_What you should do_. Where does "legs" occur in the listing? Copy every line that holds it.

%%

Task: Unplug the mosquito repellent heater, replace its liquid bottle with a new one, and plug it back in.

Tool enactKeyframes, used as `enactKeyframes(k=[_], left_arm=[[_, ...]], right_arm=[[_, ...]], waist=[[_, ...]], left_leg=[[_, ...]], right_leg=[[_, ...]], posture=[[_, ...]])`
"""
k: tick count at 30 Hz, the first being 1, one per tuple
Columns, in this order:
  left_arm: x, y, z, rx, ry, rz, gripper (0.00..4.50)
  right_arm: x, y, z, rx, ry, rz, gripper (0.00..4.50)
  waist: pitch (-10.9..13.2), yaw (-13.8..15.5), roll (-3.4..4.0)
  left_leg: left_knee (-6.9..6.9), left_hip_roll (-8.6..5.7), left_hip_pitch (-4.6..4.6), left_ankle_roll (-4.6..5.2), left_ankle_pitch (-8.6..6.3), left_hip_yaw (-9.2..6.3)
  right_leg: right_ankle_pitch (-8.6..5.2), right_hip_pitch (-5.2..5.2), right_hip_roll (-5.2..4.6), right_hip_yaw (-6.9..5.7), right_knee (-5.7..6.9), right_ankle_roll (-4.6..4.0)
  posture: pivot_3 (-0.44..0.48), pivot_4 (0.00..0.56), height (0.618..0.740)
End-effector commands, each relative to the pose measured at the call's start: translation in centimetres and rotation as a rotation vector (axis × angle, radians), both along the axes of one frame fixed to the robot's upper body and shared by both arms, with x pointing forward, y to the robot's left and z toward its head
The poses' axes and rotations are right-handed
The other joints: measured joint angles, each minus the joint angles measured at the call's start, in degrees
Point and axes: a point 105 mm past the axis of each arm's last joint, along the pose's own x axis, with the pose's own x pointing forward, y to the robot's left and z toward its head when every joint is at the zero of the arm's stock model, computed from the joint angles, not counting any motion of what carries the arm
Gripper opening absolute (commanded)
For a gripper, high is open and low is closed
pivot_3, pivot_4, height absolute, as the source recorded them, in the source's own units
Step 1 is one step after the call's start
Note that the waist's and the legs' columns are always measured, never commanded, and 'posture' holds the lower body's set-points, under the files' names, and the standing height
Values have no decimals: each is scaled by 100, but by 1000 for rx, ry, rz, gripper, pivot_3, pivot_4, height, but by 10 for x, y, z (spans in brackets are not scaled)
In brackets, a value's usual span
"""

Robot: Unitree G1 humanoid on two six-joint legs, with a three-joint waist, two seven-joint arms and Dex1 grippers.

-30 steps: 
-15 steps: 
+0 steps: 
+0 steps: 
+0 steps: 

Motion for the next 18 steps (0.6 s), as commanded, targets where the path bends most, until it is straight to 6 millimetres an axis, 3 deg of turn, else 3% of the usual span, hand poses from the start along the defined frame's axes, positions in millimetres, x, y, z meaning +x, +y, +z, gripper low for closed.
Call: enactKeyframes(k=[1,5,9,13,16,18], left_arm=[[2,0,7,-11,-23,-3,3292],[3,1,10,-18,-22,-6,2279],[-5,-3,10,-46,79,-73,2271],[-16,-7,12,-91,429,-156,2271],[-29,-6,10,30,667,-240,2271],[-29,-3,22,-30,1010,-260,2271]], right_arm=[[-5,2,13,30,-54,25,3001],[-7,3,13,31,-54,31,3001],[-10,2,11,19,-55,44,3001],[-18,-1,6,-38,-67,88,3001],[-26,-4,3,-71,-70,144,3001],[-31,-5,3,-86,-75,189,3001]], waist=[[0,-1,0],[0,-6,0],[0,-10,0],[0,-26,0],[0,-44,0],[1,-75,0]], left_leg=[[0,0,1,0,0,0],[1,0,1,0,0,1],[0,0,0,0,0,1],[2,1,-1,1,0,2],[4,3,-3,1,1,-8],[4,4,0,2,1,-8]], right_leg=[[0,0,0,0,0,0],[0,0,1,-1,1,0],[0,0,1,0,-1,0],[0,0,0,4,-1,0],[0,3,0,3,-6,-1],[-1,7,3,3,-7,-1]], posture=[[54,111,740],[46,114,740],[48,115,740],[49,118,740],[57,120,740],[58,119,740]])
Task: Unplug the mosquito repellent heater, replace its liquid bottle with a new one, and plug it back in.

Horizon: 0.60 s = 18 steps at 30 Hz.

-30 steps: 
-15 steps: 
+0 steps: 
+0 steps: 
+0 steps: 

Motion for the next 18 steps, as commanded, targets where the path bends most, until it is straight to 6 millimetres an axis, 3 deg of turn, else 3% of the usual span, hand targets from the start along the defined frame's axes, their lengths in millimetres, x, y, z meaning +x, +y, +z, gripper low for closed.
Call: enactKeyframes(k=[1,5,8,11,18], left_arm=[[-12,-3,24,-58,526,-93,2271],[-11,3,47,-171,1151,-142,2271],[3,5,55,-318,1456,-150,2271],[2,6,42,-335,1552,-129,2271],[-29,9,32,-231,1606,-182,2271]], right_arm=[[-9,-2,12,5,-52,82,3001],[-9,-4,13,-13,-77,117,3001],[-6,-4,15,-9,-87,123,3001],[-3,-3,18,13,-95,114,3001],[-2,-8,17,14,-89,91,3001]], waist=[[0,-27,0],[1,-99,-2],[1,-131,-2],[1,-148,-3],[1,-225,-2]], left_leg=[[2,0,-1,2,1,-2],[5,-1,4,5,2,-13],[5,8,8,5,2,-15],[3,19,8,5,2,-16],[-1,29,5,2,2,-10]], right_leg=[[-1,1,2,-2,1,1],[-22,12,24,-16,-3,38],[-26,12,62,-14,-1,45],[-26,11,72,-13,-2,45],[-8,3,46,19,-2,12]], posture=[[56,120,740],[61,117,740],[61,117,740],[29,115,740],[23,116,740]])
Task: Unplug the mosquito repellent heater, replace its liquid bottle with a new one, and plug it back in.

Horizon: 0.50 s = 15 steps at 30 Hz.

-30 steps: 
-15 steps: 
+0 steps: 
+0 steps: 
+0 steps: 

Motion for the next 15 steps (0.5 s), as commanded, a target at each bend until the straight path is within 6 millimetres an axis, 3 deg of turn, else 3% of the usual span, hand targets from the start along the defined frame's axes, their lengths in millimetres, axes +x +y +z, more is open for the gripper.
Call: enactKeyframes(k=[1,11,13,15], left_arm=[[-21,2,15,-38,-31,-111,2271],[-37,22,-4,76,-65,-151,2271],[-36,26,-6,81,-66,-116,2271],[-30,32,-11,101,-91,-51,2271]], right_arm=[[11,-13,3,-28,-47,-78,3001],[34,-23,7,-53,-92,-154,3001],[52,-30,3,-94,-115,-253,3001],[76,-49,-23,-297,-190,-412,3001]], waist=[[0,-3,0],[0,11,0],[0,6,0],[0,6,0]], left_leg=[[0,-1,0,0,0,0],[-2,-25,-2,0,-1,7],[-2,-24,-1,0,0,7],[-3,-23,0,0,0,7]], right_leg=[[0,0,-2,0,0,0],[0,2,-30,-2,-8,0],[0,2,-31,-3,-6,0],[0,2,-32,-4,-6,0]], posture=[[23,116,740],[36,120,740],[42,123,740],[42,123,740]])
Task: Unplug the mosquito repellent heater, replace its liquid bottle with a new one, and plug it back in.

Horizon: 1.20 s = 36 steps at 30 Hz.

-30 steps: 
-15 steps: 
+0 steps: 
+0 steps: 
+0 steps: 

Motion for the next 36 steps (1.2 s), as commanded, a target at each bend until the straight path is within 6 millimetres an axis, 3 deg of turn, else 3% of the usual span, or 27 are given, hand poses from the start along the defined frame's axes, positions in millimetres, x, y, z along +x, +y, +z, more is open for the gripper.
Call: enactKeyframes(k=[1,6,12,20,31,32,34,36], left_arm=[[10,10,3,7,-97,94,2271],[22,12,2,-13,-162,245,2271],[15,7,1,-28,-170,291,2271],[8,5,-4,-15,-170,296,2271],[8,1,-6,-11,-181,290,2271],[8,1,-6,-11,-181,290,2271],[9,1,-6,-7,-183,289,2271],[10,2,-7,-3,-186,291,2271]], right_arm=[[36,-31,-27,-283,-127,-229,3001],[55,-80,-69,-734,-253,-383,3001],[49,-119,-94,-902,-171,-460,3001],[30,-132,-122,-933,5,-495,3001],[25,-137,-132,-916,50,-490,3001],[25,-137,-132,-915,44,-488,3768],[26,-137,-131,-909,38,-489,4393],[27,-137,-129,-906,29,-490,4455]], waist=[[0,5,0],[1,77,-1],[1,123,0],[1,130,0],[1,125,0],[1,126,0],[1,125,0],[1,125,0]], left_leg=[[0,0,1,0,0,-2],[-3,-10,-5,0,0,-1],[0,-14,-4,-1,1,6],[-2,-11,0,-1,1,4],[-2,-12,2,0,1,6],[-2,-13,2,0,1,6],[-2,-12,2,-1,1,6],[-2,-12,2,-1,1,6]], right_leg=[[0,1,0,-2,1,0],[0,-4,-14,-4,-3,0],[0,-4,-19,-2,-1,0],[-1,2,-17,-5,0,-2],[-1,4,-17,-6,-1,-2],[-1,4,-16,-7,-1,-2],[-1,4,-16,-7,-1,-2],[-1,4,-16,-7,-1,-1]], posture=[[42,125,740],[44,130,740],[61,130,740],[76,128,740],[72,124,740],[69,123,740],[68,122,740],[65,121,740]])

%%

_Problem solution_.
Note that the waist's and the legs' columns are always measured, never commanded, and 'posture' holds the lower body's set-points, under the files' names, and the standing height
Robot: Unitree G1 humanoid on two six-joint legs, with a three-joint waist, two seven-joint arms and Dex1 grippers.

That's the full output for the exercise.